Bug 1868976 - Prometheus error opening query log file on EBS backed PVC
Summary: Prometheus error opening query log file on EBS backed PVC
Keywords:
Status: CLOSED ERRATA
Alias: None
Product: OpenShift Container Platform
Classification: Red Hat
Component: Monitoring
Version: 4.4
Hardware: Unspecified
OS: Unspecified
high
medium
Target Milestone: ---
: 4.7.0
Assignee: Sergiusz Urbaniak
QA Contact: hongyan li
URL:
Whiteboard:
Depends On:
Blocks: 1900988
TreeView+ depends on / blocked
 
Reported: 2020-08-14 18:53 UTC by Naveen Malik
Modified: 2021-05-25 17:05 UTC (History)
20 users (show)

Fixed In Version:
Doc Type: Bug Fix
Doc Text:
Cause: In certain scenarios elevating SCCs (security context constraints) caused Prometheus statefulset deployments to fail. If elevating SCCs globally user, and group IDs for filesystem mounts would change which would cause permission denied error for Prometheus at startup. Consequence: Prometheus cannot start and crashloops. Fix: The `nonroot` SCC is used for monitoring statefulset deployments. This necessitates to configure the following Kubernetes security context settings for all monitoring statefulset deployments: securityContext: fsGroup: 65534 runAsNonRoot: true runAsUser: 65534 Result: The consequence is that: a) All statefulset monitoring deployments (Alertmanager, Prometheus, Thanos Ruler) run as the "nobody" user (ID 65534) b) The filesystem group ID is set to the "nobody" ID 65534 as well. Kubelet ensures to recursively set the group ID at pod startup as documented in https://kubernetes.io/docs/tasks/configure-pod-container/security-context/#configure-volume-permission-and-ownership-change-policy-for-pods: > By default, Kubernetes recursively changes ownership and permissions for the contents of each volume to match the fsGroup specified in a Pod's securityContext when that volume is mounted.
Clone Of:
: 1900988 (view as bug list)
Environment:
Last Closed: 2021-02-24 15:15:36 UTC
Target Upstream Version:


Attachments (Terms of Use)


Links
System ID Private Priority Status Summary Last Updated
Github openshift cluster-monitoring-operator pull 981 0 None closed Bug 1868976: jsonnet: configure SCCs 2021-02-16 20:42:28 UTC
Red Hat Product Errata RHSA-2020:5633 0 None None None 2021-02-24 15:16:17 UTC

Description Naveen Malik 2020-08-14 18:53:17 UTC
Description of problem:
OSD 4.4.11 customer cluster had monitoring stack fail when prometheus could not open the query log file "/prometheus/queries.active".


After review of the file and directory permissions etc SRE decided to start fresh and deleted the prometheus PVCs, PVs, and EBS volumes.  The cluster-monitoring-operator was scaled down to 0 then up to 1 to recreated prometheus-k8s-{0,1} pods.  Exact same problem persists with a fresh volume.


Version-Release number of selected component (if applicable):
OCP 4.4.11


How reproducible:
100% on this one cluster.


Steps to Reproduce:
1. Configure prometheus to use persistent storage: https://github.com/openshift/managed-cluster-config/blob/master/deploy/cluster-monitoring-config/cluster-monitoring-config.yaml#L16-L22

Actual results:
The "prometheus" container cannot start, fails to open query log file.


Expected results:
The "prometheus" container starts.


Additional info:

Must gather will be attached in private comment.

We have the cluster running without persistent storage for the weekend and expect it can be reproduced by simply reverting configuration to the standard config.  This will be done Monday to see if the problem persists.

Comment 2 Dustin Row 2020-08-19 21:40:48 UTC
Hello, just following up on this.
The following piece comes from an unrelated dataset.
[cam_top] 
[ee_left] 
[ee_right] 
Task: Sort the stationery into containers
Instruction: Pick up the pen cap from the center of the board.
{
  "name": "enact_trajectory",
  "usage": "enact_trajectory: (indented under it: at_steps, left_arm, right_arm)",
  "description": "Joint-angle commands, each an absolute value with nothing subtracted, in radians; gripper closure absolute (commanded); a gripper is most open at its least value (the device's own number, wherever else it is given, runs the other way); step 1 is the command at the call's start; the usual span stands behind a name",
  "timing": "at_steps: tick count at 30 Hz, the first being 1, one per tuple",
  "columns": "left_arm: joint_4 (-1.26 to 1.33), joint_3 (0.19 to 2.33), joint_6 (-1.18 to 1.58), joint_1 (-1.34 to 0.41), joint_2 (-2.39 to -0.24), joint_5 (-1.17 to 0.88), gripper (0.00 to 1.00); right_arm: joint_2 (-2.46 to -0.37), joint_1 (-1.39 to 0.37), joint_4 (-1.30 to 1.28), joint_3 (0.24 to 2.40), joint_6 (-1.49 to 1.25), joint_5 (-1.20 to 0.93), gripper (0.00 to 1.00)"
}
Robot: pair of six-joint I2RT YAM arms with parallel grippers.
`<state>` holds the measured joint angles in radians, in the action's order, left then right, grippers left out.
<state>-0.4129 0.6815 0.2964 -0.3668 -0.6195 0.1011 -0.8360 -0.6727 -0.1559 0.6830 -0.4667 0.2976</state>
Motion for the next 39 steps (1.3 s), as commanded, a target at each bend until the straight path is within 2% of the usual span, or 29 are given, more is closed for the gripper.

Has someone looked into this yet? If so, can you let us know if you think it's a problem with customer's configuration or an issue with the prometheus operator itself?

Comment 4 Simon Pasquier 2020-08-24 14:56:52 UTC
I've just looked at the must-gather and I couldn't see anything suspicious. The initialization of the query tracker is one of the first things that Prometheus does when starting so it might be that the whole volume isn't writable by the Prometheus process. Could you get access to the volume and check its permissions?

Comment 15 Simon Pasquier 2020-09-08 14:48:31 UTC
Closing since we can't reproduce the issue ourselves. As I wrote earlier, neither CMO nor prometheus-operator nor prometheus modifies the permissions/ownership of the volume. If it happened, it is very likely that the volume has been mounted by another pod at some time which has changed the ownership.

Comment 16 Naveen Malik 2020-09-08 15:46:51 UTC
@Simon I deleted the PV and PVC for prometheus in an attempt to reset and get this working.  It didn't help.  This is a production customer cluster so I hesitate to monkey around with the configuration but at this time we have no persistent storage on the cluster for prometheus so that we can get alerts.  If you have some specific things you'd like us to collect about the pods and storage while it's in the failed state please let me know and we can do that.  I assume it'll be broken again if we turn back on the persistent storage again..

Comment 25 Christoph Blecker 2020-09-18 19:23:00 UTC
In both cases where we have seen this, the customer provided access to an SCC with the `RunAsAny` capability to the `system:authenticated` group.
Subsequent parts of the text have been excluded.